Requirement: Repeat the whole listing below with nothing added or dropped.

Supplied information:

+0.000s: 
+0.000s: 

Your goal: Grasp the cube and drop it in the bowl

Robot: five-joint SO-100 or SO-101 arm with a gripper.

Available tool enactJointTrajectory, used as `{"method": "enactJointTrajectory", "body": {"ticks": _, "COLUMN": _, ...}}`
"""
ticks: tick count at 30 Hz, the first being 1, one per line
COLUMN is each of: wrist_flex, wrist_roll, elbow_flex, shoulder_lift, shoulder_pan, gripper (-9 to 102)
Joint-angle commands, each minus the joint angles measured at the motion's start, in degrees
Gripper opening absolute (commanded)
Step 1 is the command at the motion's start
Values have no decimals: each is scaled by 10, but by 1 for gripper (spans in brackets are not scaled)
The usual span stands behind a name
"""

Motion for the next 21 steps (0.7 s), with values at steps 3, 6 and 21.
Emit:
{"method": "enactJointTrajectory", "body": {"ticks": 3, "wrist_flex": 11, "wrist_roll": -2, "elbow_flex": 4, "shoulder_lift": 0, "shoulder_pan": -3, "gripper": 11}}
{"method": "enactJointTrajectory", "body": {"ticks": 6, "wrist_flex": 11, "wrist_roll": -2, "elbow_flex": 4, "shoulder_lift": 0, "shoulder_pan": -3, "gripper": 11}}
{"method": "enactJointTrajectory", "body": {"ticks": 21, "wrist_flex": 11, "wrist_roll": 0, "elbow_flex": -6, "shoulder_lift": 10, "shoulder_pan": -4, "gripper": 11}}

Task response:
+0.000s: 
+0.000s: 

Your goal: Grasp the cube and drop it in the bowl

Robot: five-joint SO-100 or SO-101 arm with a gripper.

Available tool enactJointTrajectory, used as `{"method": "enactJointTrajectory", "body": {"ticks": _, "COLUMN": _, ...}}`
"""
ticks: tick count at 30 Hz, the first being 1, one per line
COLUMN is each of: wrist_flex, wrist_roll, elbow_flex, shoulder_lift, shoulder_pan, gripper (-9 to 102)
Joint-angle commands, each minus the joint angles measured at the motion's start, in degrees
Gripper opening absolute (commanded)
Step 1 is the command at the motion's start
Values have no decimals: each is scaled by 10, but by 1 for gripper (spans in brackets are not scaled)
The usual span stands behind a name
"""

Motion for the next 21 steps (0.7 s), with values at steps 3, 6 and 21.
Emit:
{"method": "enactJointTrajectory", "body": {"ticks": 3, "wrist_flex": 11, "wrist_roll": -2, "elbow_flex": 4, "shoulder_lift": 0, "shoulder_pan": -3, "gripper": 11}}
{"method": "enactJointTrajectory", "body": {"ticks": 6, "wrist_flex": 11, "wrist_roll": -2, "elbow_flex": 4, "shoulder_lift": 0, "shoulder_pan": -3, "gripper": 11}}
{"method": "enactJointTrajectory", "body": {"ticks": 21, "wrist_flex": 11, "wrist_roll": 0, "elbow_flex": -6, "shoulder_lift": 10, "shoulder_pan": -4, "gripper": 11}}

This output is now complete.